Panels (A–E) At 6–8 weeks of age, female C57BL/6 mice were treated with either a non-targeting control ASO or Fmo3 ASO in conjunction with high fat diet feeding (HFD) for 8–12 weeks. (A) Microscopic examination of hematoxylin and eosin stained gonadal white adipose tissue; scale bar equals 200µm. (B) Gonadal white adipose tissue (WAT) mRNA expression of β1-adrenergic receptor (Adrb1), uncoupling protein 1 (Ucp1), and transmembrane protein 26 (Tmem26) quantified by qPCR. (C) Surface density of β1-adrenergic receptor (β1-AR) in gonadal white adipose tissue (WAT) quantified by radio-ligand binding assay. (D) Cyclic AMP (cAMP) levels in gonadal white adipose tissue (WAT). (E) Peroxisome proliferator-activated receptor gamma coactivator 1-alpha (Ppargc1a) mRNA expression was quantified by qPCR in gonadal (gWAT), inguinal (iWAT) and brown (BAT) adipose tissue. Panels (F–H) Mice were housed in metabolic cages for indirect calorimetry measurements. Gray background denotes dark cycle. (F) Oxygen consumption (VO2) (G) Heat production (H) Respiratory exchange ratio (RER) Panels (I–K) At 6–8 weeks of age, female C57BL/6 mice were treated with either a non-targeting control ASO or Fmo3 ASO in conjunction with feeding of HFD or HFD supplemented with 0.02% w/w TMAO for 12 weeks. See also Figure S4. (I) Body weight changes over 12 weeks (J) Gonadal white adipose tissue (WAT) expression of uncoupling protein 1 (Ucp1) (K) Gonadal white adipose tissue (WAT) expression of peroxisome proliferator-activated receptor gamma coactivator 1-alpha (Ppargc1a), PR domain-containing 16 (Prdm16), T-box transcription factor (Tbx1), and transmembrane protein 26 (Tmem26) All data represent the mean ± S.E.M. for n=5–10 mice per group; *, p≤0.05, **, p≤0.01, ***, p≤0.001, ****, p≤0.0001 vs. control ASO-treated mice fed the same diet. +++, p≤0.001 vs. chow-fed mice treated with the same ASO. &&&, p≤0.001 vs. Fmo3 ASO-treated mice fed HFD.
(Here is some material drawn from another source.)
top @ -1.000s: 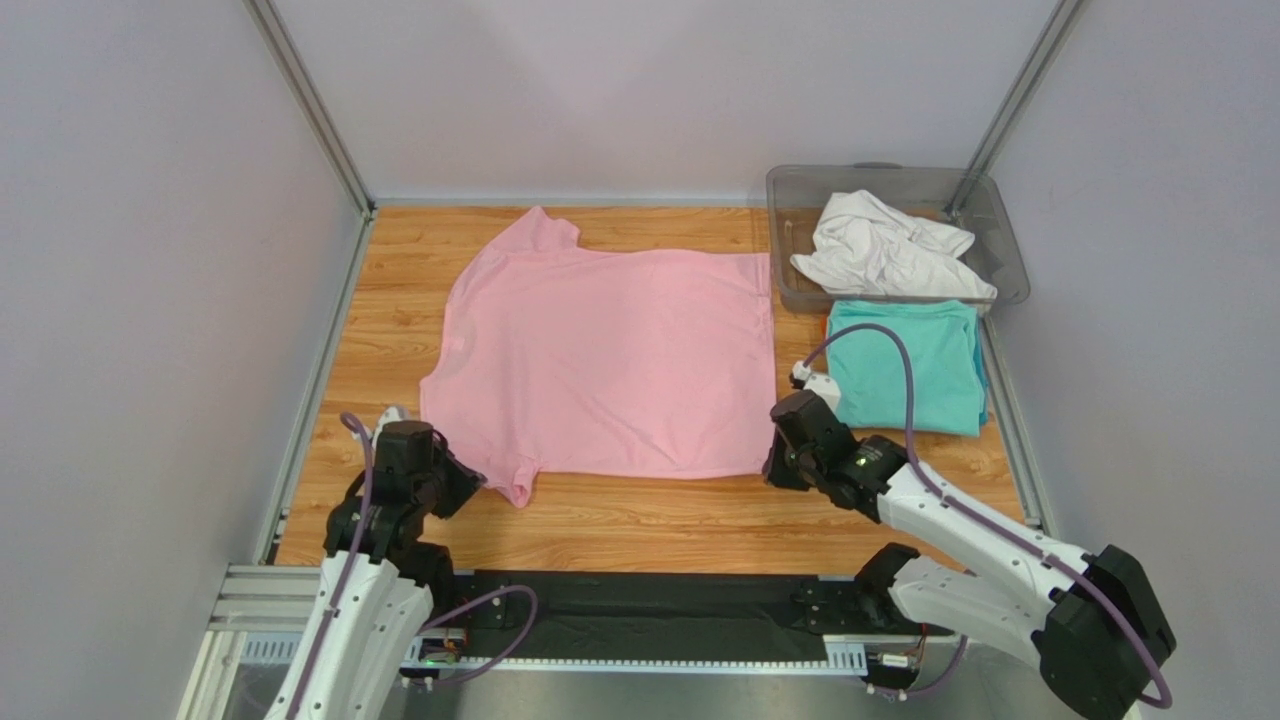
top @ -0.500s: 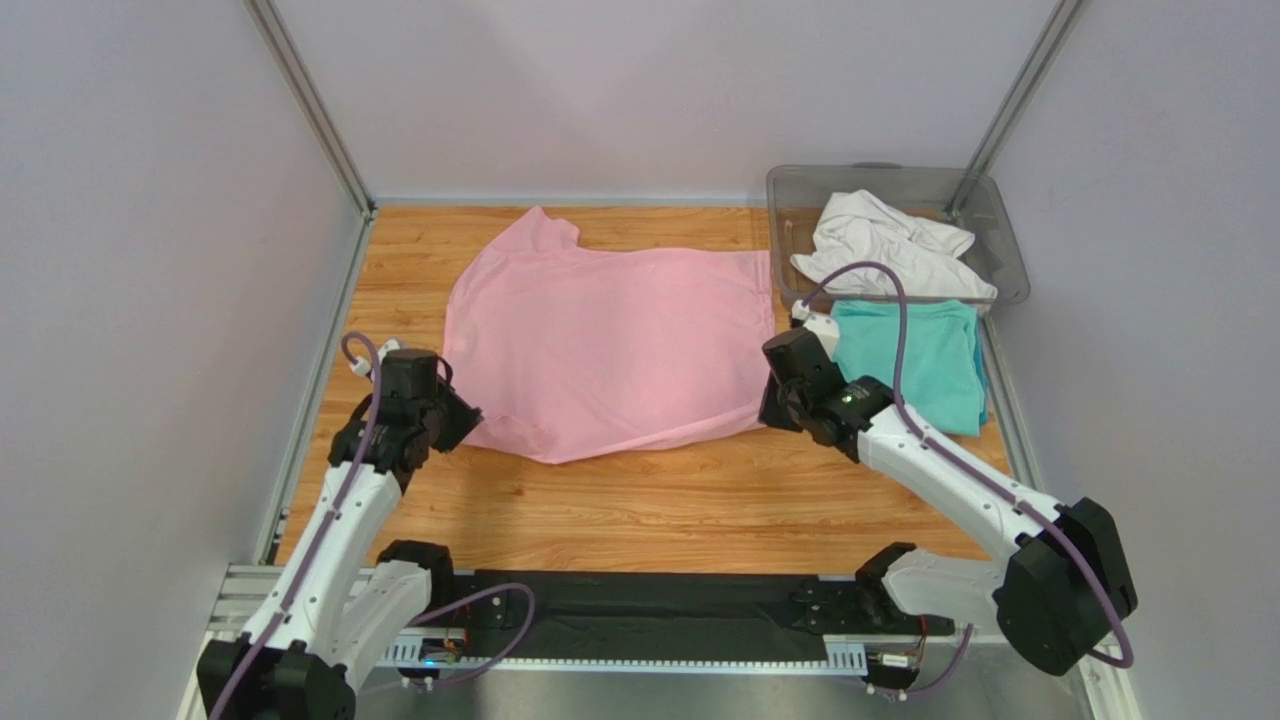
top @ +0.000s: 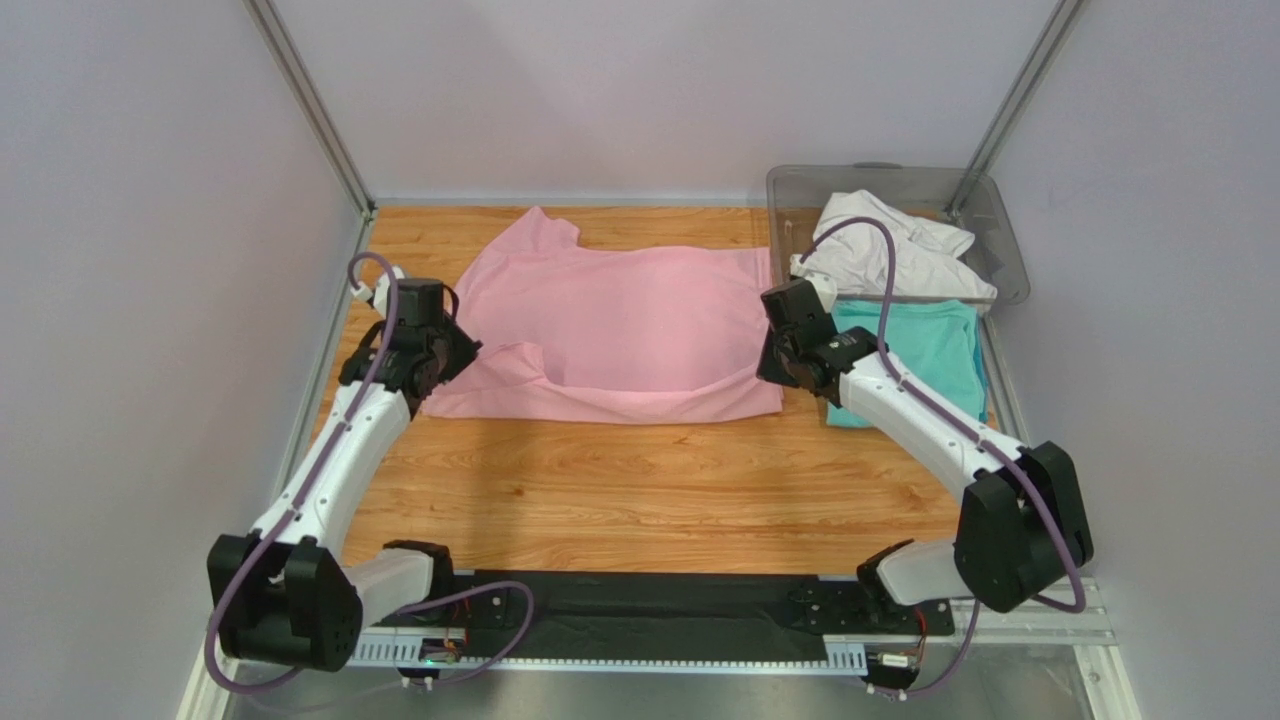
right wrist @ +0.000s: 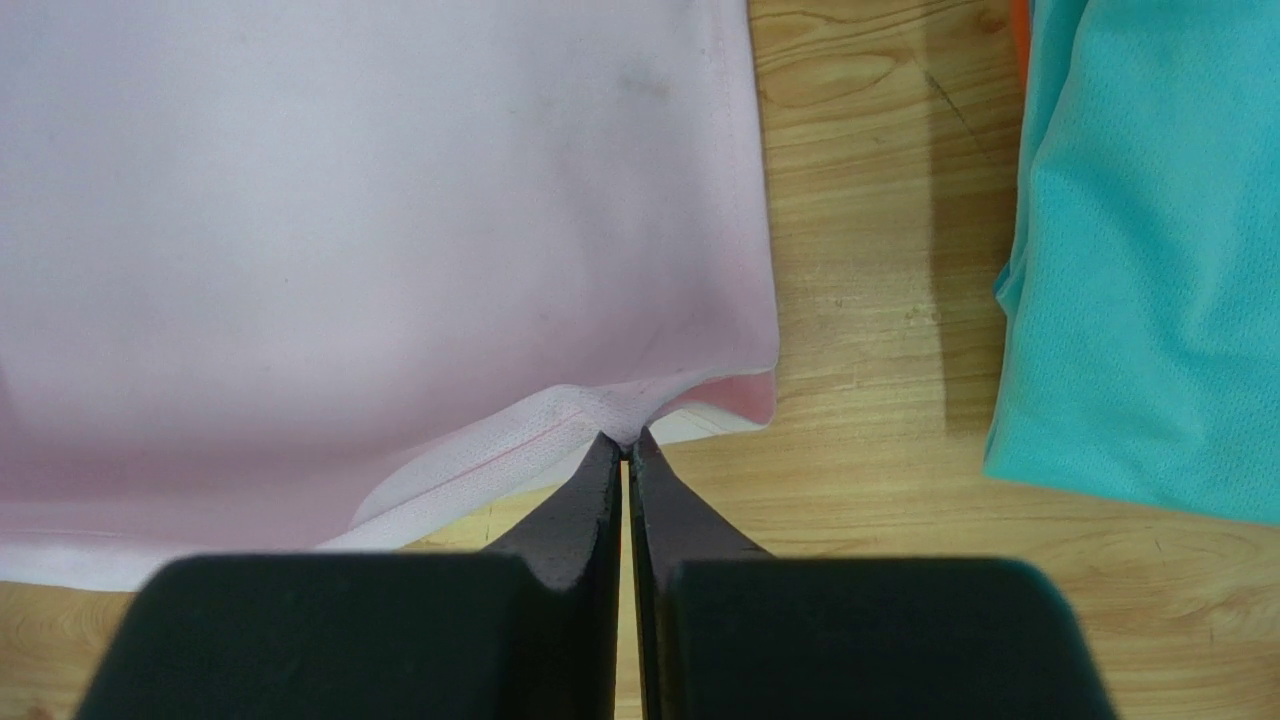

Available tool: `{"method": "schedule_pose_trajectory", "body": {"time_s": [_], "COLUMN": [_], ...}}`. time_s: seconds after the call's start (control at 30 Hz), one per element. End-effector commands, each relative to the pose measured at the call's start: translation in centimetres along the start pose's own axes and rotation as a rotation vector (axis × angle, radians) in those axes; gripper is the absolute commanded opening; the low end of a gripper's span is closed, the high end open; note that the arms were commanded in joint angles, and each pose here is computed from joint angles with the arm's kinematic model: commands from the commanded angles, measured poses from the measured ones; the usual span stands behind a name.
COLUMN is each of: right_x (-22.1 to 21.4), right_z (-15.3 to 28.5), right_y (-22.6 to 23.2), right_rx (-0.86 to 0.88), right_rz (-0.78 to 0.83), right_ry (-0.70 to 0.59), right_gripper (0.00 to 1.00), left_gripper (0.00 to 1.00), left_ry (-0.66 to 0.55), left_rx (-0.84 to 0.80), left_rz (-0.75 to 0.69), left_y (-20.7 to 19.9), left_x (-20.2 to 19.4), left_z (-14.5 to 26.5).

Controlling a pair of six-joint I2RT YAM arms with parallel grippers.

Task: Fold and stack the t-shirts
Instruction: Fold the tshirt

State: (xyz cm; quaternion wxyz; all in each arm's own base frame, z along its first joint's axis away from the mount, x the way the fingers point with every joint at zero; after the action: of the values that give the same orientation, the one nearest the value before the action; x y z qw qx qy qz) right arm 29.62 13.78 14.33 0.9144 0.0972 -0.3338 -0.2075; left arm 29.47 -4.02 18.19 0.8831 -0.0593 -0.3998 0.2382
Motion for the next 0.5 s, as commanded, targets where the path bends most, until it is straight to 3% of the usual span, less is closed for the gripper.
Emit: {"method": "schedule_pose_trajectory", "body": {"time_s": [0.0, 0.23, 0.47], "right_x": [2.9, 4.2, 5.2], "right_z": [-0.5, -2.9, -6.3], "right_y": [1.1, 1.0, 0.8], "right_rx": [0.009, -0.030, -0.077], "right_rz": [-0.017, -0.022, -0.037], "right_ry": [-0.068, -0.063, -0.043], "right_gripper": [0.00, 0.00, 0.01], "left_gripper": [0.00, 0.00, 0.00], "left_ry": [-0.078, 0.012, 0.021], "left_rx": [-0.009, -0.039, -0.111], "left_rz": [-0.041, -0.050, -0.100], "left_y": [-1.1, -1.7, -3.5], "left_x": [3.1, 3.4, 4.7], "left_z": [-1.0, -5.5, -10.0]}}
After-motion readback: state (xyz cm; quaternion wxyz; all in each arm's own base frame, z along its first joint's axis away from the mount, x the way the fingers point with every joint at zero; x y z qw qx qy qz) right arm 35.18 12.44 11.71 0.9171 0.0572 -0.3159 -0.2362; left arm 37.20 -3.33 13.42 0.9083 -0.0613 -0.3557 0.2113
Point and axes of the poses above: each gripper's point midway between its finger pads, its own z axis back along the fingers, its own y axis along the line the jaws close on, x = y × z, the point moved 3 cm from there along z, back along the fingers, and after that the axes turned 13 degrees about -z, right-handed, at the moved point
Figure 5. Genetic Deletion of FMO3 Protects Mice From Diet-Induced Obesity

(A) Top panel: CRISPR-Cas9 strategy for generating Fmo3−/− mice. The sequence of exon 2 of the murine Fmo3 coding sequence is shown. The target sequence (underlined) used for construction of the guide RNA is shown with arrows indicating predicted cleavage sites by Cas9. Bottom panel: immunoblotting analysis of FMO3 protein levels in the livers of wild-type (WT) and Fmo3−/− (KO) mice. (B) Decreased adiposity in Fmo3−/− mice. Fmo3+/+ (n=9), Fmo3+/− (n=6), and Fmo3−/− (n=11) mice were fed a 1.3% choline chloride (w/w) diet for 12 weeks before tissue collection. Plasma TMAO and TMA levels (top left), food intake (top right), body weight (bottom left) and 4 fat pads/body weight (%; bottom right) are shown. The four fat pads included in the 4 fat pads/body weight measurement were gonadal, mesentery, perirenal, and subcutaneous. *: p≤0.05 between Fmo3+/+ and Fmo3−/− groups. &: p≤0.05 between Fmo3+/− and Fmo3−/− genotype groups. Panels (C–H) Ldlr−/−; Fmo3−/− mice are more resistant to obesity than Ldlr−/− littermates when fed a Western diet for 12 weeks. (C) Liver FMO activity (D) Plasma TMAO levels (E) Body weight changes over 12 weeks (F) Fat mass/body weight (%) (G) 4 fat pads weight/body weight (%); the 4 fat pads measured were gonadal, mesentery, perirenal, and subcutaneous (H) Gene expression analysis of subcutaneous fat pads of Ldlr−/− (n=17) and Ldlr−/−; Fmo3−/− (n=9) mice. Cell death-inducing DFFA-like effector A (Cidea), Cytochrome C oxidase subunit 8b (Cox8b), Elongation of very long chain fatty acids protein 3 (Elovl3), Uncoupling protein 1 (Ucp1), Diglyceride acyltransferase 1 (Dgat1), Leptin (Lep), Stearoyl CoA desaturase-1 (Scd1), Transducin-like enhancer of split 3 (Tle3)*, p≤0.05, **, p≤0.01, and ***, p≤0.0001 between the two genotype groups.